WHAT THE TASK ASKS -
Reproduce all the data exactly, without pictures.
************
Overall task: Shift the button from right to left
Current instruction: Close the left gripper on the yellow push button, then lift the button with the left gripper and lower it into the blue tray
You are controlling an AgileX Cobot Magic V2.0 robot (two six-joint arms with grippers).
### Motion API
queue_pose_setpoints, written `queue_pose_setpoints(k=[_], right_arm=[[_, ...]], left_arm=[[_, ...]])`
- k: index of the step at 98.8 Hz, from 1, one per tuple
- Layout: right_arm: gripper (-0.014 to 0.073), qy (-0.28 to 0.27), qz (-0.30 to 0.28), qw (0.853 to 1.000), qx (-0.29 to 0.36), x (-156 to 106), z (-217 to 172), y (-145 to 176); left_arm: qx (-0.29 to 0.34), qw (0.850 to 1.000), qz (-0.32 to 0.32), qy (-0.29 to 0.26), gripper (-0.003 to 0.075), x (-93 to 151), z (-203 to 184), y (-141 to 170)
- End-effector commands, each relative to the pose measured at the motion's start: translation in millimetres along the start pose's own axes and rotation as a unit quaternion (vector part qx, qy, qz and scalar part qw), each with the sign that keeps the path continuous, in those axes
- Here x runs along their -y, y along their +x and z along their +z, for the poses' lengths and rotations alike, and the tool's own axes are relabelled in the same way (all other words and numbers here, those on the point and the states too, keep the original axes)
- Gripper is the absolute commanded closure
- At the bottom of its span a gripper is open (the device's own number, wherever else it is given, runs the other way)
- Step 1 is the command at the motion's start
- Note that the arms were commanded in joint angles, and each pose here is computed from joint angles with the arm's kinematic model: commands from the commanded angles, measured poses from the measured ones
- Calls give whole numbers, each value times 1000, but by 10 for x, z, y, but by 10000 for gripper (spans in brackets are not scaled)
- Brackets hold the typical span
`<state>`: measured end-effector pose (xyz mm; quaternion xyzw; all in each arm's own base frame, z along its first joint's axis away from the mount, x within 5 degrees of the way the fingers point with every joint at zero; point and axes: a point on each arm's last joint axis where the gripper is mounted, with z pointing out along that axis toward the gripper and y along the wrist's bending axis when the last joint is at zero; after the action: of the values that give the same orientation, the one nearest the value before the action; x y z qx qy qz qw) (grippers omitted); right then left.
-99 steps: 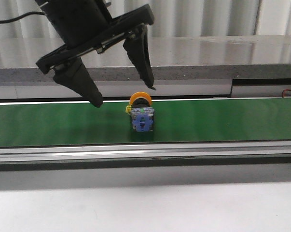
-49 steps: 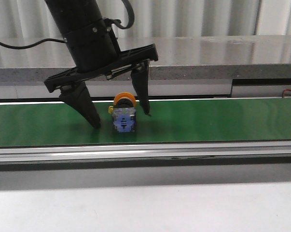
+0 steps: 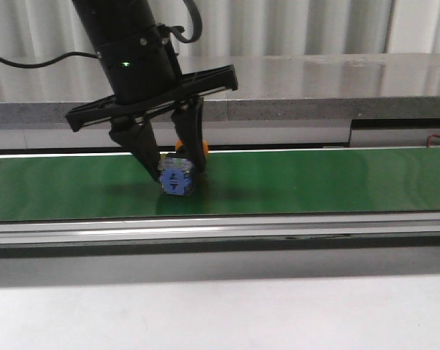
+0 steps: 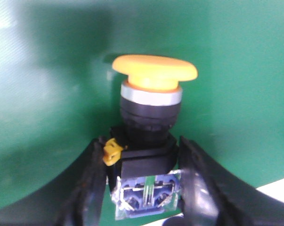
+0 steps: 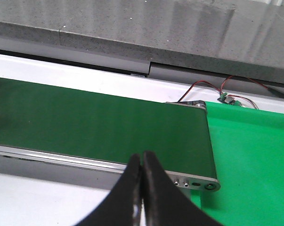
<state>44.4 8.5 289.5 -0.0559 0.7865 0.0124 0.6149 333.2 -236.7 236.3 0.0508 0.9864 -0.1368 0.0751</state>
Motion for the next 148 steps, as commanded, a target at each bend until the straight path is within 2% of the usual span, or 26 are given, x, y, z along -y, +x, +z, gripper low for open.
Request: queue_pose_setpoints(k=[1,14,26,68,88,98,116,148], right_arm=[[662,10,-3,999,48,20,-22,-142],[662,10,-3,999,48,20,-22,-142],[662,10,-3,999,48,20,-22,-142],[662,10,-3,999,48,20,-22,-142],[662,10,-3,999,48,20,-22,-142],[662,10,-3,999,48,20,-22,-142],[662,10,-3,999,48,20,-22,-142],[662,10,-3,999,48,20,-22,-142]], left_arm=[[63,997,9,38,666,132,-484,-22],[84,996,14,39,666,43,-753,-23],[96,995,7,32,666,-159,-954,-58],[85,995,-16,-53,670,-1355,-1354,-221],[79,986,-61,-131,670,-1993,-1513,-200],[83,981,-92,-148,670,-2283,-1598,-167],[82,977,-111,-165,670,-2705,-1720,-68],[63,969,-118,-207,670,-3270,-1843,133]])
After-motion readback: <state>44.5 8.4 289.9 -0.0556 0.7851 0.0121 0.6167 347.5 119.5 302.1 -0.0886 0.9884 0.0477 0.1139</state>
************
RESULT BELOW -
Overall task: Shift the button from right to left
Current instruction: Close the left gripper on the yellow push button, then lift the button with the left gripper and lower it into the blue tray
You are controlling an AgileX Cobot Magic V2.0 robot (two six-joint arms with grippers).
### Motion API
queue_pose_setpoints, written `queue_pose_setpoints(k=[_], right_arm=[[_, ...]], left_arm=[[_, ...]])`
- k: index of the step at 98.8 Hz, from 1, one per tuple
- Layout: right_arm: gripper (-0.014 to 0.073), qy (-0.28 to 0.27), qz (-0.30 to 0.28), qw (0.853 to 1.000), qx (-0.29 to 0.36), x (-156 to 106), z (-217 to 172), y (-145 to 176); left_arm: qx (-0.29 to 0.34), qw (0.850 to 1.000), qz (-0.32 to 0.32), qy (-0.29 to 0.26), gripper (-0.003 to 0.075), x (-93 to 151), z (-203 to 184), y (-141 to 170)
- End-effector commands, each relative to the pose measured at the motion's start: translation in millimetres along the start pose's own axes and rotation as a unit quaternion (vector part qx, qy, qz and scalar part qw), each with the sign that keeps the path continuous, in those axes
- Here x runs along their -y, y along their +x and z along their +z, for the poses' lengths and rotations alike, and the tool's own axes are relabelled in the same way (all other words and numbers here, those on the point and the states too, keep the original axes)
- Gripper is the absolute commanded closure
- At the bottom of its span a gripper is open (the device's own number, wherever else it is given, runs the other way)
- Step 1 is the command at the motion's start
- Note that the arms were commanded in joint angles, and each pose here is computed from joint angles with the arm's kinematic model: commands from the commanded angles, measured poses from the measured ones
- Calls give whole numbers, each value times 1000, but by 10 for x, z, y, but by 10000 for gripper (spans in brackets are not scaled)
- Brackets hold the typical span
`<state>`: measured end-effector pose (xyz mm; quaternion xyzw; all in each arm's own base frame, z along its first joint's axis away from the mount, x within 5 degrees of the way the fingers point with every joint at zero; point and axes: a point on each arm's last joint axis where the gripper is mounted, with z pointing out along that axis toward the gripper and y along the wrist's bending axis when the last joint is at zero; after the action: of the values that give the same orientation, the one nearest the value before the action; x y z qx qy qz qw) (grippers omitted); right then left.
-99 steps: 
-49 steps: 
+0 steps: 
+0 steps: 
+0 steps: 
<state>44.4 8.5 289.5 -0.0559 0.7865 0.0124 0.6149 333.2 -236.7 236.3 0.0508 0.9864 -0.1368 0.0751</state>
Motion for the next 148 steps, as commanded, a target at each bend until the straight path is within 2% of the usual span, or 26 are given, x, y, z along -y, +x, +z, gripper low for open.
Request: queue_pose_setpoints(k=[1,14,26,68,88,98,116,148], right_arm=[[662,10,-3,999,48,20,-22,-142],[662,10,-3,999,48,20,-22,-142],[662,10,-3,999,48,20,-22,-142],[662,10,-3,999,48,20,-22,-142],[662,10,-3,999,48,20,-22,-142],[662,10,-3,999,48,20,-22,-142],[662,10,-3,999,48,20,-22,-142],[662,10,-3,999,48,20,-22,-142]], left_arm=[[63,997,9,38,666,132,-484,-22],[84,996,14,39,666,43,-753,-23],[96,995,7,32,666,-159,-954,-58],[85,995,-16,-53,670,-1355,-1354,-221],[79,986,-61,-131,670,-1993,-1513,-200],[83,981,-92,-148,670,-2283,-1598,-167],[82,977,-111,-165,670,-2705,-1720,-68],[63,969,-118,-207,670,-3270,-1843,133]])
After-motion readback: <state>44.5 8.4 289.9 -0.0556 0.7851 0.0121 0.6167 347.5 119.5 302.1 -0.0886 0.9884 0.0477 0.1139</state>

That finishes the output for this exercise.